Note that this doesn't change with or without buildkit.

> a new build format, and a new build implementation. Docker is going in the opposite direction by unbundling the format (Dockerfile) from the implementation (buildkit).

Is your understanding that we invented a new image format or that we rewrote most of Docker? Or that the way we've written it prevents, for all times and all purposes, adopting buildkit as part of the system in future?

Because both of those are misapprehensions. We have extensively reused code and APIs from Docker, especially the registry API.

1 comments

> Small differences in layer order and layer contents multiply to very large inefficiencies at scale.

Can you provide an example of how layer order can cause an issue?

Consider:

    FROM nodejs
    COPY /mycode /app
    RUN npm install /app
Now suppose I change my app code.
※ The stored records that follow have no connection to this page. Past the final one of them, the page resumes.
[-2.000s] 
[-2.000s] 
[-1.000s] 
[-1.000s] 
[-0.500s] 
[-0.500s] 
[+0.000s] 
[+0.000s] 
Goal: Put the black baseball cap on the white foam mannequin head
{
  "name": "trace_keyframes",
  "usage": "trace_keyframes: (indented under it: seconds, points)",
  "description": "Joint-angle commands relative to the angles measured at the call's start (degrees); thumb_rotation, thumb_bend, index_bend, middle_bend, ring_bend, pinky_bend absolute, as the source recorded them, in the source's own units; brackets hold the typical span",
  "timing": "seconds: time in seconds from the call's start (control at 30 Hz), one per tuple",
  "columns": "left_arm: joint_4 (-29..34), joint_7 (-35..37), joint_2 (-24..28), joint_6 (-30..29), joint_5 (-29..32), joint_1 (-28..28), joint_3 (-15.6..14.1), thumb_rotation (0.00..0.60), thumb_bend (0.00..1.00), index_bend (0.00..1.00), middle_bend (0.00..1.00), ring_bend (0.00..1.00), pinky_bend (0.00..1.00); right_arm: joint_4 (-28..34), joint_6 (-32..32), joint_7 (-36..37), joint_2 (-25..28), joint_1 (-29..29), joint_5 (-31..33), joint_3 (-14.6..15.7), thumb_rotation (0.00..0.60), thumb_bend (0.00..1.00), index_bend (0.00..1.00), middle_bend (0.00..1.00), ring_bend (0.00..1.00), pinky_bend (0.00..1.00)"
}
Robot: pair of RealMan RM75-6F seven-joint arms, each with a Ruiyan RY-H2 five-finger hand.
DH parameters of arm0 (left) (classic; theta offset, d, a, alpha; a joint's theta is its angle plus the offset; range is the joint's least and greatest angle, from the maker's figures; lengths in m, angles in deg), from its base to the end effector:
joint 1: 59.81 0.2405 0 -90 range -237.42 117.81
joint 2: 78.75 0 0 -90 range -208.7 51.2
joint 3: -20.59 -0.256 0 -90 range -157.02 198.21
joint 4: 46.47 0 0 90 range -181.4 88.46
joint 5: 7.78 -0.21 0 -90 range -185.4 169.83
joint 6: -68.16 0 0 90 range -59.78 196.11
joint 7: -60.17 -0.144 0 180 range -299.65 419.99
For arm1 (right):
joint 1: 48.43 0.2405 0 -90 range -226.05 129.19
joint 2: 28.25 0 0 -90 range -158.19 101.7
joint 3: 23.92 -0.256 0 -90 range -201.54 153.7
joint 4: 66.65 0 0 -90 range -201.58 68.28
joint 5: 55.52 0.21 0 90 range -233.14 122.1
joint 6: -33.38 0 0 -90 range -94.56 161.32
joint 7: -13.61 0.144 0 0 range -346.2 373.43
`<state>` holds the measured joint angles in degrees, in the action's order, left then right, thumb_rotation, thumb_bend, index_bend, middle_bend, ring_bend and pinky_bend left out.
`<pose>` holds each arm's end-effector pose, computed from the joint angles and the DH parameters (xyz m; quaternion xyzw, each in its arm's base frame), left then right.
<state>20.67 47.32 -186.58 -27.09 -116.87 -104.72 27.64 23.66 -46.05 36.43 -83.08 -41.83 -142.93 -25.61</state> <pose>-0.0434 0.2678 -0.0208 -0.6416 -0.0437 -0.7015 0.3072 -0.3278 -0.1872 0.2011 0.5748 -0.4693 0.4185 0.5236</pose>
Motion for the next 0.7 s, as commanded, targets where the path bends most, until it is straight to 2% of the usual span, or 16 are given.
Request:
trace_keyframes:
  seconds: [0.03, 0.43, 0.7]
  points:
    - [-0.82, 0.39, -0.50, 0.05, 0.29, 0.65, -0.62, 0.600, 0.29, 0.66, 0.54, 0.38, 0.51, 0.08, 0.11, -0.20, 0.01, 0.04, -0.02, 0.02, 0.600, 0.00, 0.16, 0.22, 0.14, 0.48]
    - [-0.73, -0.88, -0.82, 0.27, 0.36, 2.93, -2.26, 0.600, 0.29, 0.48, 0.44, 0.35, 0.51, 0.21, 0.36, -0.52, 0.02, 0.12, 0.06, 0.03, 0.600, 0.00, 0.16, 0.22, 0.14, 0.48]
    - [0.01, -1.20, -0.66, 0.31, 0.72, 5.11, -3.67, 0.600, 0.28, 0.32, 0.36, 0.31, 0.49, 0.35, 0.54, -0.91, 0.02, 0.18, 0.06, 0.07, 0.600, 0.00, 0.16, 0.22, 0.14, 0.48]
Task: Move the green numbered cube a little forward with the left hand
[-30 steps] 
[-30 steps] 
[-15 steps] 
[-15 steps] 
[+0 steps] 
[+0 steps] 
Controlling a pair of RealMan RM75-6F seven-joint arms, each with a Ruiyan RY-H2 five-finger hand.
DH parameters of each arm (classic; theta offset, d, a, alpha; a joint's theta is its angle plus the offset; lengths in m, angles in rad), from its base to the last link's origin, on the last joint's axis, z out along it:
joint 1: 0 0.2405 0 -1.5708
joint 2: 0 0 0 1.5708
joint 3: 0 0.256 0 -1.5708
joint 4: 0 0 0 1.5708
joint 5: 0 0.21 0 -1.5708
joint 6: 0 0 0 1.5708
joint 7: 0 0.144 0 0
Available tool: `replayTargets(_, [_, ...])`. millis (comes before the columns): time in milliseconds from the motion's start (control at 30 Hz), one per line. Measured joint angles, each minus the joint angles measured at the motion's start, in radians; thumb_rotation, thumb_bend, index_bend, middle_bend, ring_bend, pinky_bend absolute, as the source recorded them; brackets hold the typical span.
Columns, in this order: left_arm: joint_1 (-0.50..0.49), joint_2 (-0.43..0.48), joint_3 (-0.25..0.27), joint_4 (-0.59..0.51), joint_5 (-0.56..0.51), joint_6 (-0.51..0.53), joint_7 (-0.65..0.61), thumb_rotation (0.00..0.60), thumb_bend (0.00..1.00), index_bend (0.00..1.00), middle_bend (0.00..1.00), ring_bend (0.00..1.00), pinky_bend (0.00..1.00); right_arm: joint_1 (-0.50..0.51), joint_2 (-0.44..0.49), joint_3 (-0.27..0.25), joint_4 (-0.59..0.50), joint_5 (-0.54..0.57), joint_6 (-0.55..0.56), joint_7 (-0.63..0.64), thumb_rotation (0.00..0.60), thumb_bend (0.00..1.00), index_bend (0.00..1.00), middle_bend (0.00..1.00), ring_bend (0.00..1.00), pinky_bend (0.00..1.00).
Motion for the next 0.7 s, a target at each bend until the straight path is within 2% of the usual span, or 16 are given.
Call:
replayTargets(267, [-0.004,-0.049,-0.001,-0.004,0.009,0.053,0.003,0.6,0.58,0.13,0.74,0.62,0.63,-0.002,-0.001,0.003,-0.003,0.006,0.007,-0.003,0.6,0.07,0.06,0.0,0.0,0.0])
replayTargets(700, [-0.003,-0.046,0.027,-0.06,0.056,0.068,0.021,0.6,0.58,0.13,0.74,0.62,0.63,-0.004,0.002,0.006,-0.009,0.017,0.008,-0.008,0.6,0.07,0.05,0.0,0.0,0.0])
In a Dockerfile situation, the change to the `COPY` invalidates the `RUN npm install /app` layer, even if I didn't change anything that NPM would care about.

An NPM buildpack can signal that there's nothing to change, allowing the overall lifecycle to skip re-building that layer.

There's also the problem of efficient composition. Suppose I have this:

    RUN wget https://example.com/popular-shell-script.sh && \
        go get https://git.example.com/something-else@abc123 && \
        ./popular-shell-script.sh && \
        rm ./popular-shell-script
And this:

        RUN go get https://git.example.com/something-else@abc123
Both of the resulting images will contain the same `something-else` binary and in an ideal world of file-level manifests I could save on rebuilds and bandwidth consumption (NixOS has this, approximately).

But I don't get to do that, because the layers have different overall contents and different digests. Buildpacks don't get you all the way to a file-centric approach, but because they follow a repeatable, controlled pattern of selecting the contents and order of layers, they greatly improve layer reuse between many images.